What the exercise asks —
Your job is to print the listing exactly.

Information provided —

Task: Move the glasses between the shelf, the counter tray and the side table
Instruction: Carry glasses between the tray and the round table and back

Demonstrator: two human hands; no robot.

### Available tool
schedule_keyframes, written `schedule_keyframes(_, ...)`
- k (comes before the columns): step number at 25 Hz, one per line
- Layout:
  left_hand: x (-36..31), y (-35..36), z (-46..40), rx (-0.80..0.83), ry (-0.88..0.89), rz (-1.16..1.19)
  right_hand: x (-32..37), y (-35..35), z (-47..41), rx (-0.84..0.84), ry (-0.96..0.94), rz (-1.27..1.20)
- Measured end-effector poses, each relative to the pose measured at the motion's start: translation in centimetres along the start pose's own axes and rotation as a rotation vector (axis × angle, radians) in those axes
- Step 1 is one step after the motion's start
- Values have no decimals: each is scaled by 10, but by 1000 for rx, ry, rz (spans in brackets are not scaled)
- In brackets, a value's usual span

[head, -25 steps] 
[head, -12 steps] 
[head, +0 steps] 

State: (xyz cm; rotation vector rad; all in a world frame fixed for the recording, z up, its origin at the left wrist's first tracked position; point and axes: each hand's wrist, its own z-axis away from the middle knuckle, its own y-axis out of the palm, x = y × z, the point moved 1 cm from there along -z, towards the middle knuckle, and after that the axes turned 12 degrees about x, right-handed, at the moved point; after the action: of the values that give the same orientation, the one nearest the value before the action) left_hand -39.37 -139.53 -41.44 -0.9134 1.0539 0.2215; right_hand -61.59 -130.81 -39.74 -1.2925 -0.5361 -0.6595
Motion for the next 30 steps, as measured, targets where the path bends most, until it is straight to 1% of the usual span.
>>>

Output of the task —
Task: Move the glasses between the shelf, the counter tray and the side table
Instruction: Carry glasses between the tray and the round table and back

Demonstrator: two human hands; no robot.

### Available tool
schedule_keyframes, written `schedule_keyframes(_, ...)`
- k (comes before the columns): step number at 25 Hz, one per line
- Layout:
  left_hand: x (-36..31), y (-35..36), z (-46..40), rx (-0.80..0.83), ry (-0.88..0.89), rz (-1.16..1.19)
  right_hand: x (-32..37), y (-35..35), z (-47..41), rx (-0.84..0.84), ry (-0.96..0.94), rz (-1.27..1.20)
- Measured end-effector poses, each relative to the pose measured at the motion's start: translation in centimetres along the start pose's own axes and rotation as a rotation vector (axis × angle, radians) in those axes
- Step 1 is one step after the motion's start
- Values have no decimals: each is scaled by 10, but by 1000 for rx, ry, rz (spans in brackets are not scaled)
- In brackets, a value's usual span

[head, -25 steps] 
[head, -12 steps] 
[head, +0 steps] 

State: (xyz cm; rotation vector rad; all in a world frame fixed for the recording, z up, its origin at the left wrist's first tracked position; point and axes: each hand's wrist, its own z-axis away from the middle knuckle, its own y-axis out of the palm, x = y × z, the point moved 1 cm from there along -z, towards the middle knuckle, and after that the axes turned 12 degrees about x, right-handed, at the moved point; after the action: of the values that give the same orientation, the one nearest the value before the action) left_hand -39.37 -139.53 -41.44 -0.9134 1.0539 0.2215; right_hand -61.59 -130.81 -39.74 -1.2925 -0.5361 -0.6595
Motion for the next 30 steps, as measured, targets where the path bends most, until it is straight to 1% of the usual span.
>>>

With this, the answer is finished.